- _Description of the task_: A complete, exact retyping of the data below is required.

- _Recorded information_:
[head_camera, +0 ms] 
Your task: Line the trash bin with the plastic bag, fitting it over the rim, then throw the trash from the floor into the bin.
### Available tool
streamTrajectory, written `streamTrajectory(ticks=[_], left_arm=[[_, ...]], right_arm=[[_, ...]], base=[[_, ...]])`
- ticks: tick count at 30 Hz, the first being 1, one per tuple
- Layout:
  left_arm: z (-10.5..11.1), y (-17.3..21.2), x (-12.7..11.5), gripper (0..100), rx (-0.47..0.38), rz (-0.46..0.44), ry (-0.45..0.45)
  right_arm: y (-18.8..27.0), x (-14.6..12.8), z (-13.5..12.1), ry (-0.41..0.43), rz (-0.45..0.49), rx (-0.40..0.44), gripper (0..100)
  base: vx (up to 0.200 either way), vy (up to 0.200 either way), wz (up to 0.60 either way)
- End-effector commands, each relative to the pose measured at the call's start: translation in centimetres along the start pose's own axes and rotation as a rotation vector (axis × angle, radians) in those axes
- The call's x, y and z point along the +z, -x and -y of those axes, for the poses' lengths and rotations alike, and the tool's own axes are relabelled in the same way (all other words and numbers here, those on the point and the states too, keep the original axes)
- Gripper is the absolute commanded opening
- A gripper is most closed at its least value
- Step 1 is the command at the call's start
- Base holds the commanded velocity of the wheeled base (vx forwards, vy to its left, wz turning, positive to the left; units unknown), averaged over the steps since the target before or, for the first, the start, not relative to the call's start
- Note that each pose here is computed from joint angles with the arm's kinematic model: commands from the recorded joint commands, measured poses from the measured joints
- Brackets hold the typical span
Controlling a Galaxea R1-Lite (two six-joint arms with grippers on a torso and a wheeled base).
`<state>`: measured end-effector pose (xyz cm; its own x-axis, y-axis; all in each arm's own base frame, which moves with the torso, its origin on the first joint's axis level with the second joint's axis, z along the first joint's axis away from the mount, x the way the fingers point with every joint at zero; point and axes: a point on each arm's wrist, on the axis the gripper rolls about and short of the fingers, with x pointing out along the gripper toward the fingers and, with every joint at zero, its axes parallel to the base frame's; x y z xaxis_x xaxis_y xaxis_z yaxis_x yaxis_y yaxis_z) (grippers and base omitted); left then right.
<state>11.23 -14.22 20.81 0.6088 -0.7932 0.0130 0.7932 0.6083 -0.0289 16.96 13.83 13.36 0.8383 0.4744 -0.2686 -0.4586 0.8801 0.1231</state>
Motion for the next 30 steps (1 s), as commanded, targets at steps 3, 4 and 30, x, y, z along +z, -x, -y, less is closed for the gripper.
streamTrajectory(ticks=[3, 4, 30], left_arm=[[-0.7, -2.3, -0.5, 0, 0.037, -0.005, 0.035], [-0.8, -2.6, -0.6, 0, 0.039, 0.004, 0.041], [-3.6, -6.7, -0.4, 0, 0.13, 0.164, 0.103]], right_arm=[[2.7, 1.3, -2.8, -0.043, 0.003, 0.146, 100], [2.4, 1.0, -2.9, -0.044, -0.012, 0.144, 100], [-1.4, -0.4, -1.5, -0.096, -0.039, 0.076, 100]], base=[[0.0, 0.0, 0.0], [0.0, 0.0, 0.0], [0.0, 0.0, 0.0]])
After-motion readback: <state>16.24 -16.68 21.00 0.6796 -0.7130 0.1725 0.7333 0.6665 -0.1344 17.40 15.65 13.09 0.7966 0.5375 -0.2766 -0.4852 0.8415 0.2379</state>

- _Solution for this exercise_:
[head_camera, +0 ms] 
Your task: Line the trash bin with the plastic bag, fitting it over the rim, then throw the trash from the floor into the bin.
### Available tool
streamTrajectory, written `streamTrajectory(ticks=[_], left_arm=[[_, ...]], right_arm=[[_, ...]], base=[[_, ...]])`
- ticks: tick count at 30 Hz, the first being 1, one per tuple
- Layout:
  left_arm: z (-10.5..11.1), y (-17.3..21.2), x (-12.7..11.5), gripper (0..100), rx (-0.47..0.38), rz (-0.46..0.44), ry (-0.45..0.45)
  right_arm: y (-18.8..27.0), x (-14.6..12.8), z (-13.5..12.1), ry (-0.41..0.43), rz (-0.45..0.49), rx (-0.40..0.44), gripper (0..100)
  base: vx (up to 0.200 either way), vy (up to 0.200 either way), wz (up to 0.60 either way)
- End-effector commands, each relative to the pose measured at the call's start: translation in centimetres along the start pose's own axes and rotation as a rotation vector (axis × angle, radians) in those axes
- The call's x, y and z point along the +z, -x and -y of those axes, for the poses' lengths and rotations alike, and the tool's own axes are relabelled in the same way (all other words and numbers here, those on the point and the states too, keep the original axes)
- Gripper is the absolute commanded opening
- A gripper is most closed at its least value
- Step 1 is the command at the call's start
- Base holds the commanded velocity of the wheeled base (vx forwards, vy to its left, wz turning, positive to the left; units unknown), averaged over the steps since the target before or, for the first, the start, not relative to the call's start
- Note that each pose here is computed from joint angles with the arm's kinematic model: commands from the recorded joint commands, measured poses from the measured joints
- Brackets hold the typical span
Controlling a Galaxea R1-Lite (two six-joint arms with grippers on a torso and a wheeled base).
`<state>`: measured end-effector pose (xyz cm; its own x-axis, y-axis; all in each arm's own base frame, which moves with the torso, its origin on the first joint's axis level with the second joint's axis, z along the first joint's axis away from the mount, x the way the fingers point with every joint at zero; point and axes: a point on each arm's wrist, on the axis the gripper rolls about and short of the fingers, with x pointing out along the gripper toward the fingers and, with every joint at zero, its axes parallel to the base frame's; x y z xaxis_x xaxis_y xaxis_z yaxis_x yaxis_y yaxis_z) (grippers and base omitted); left then right.
<state>11.23 -14.22 20.81 0.6088 -0.7932 0.0130 0.7932 0.6083 -0.0289 16.96 13.83 13.36 0.8383 0.4744 -0.2686 -0.4586 0.8801 0.1231</state>
Motion for the next 30 steps (1 s), as commanded, targets at steps 3, 4 and 30, x, y, z along +z, -x, -y, less is closed for the gripper.
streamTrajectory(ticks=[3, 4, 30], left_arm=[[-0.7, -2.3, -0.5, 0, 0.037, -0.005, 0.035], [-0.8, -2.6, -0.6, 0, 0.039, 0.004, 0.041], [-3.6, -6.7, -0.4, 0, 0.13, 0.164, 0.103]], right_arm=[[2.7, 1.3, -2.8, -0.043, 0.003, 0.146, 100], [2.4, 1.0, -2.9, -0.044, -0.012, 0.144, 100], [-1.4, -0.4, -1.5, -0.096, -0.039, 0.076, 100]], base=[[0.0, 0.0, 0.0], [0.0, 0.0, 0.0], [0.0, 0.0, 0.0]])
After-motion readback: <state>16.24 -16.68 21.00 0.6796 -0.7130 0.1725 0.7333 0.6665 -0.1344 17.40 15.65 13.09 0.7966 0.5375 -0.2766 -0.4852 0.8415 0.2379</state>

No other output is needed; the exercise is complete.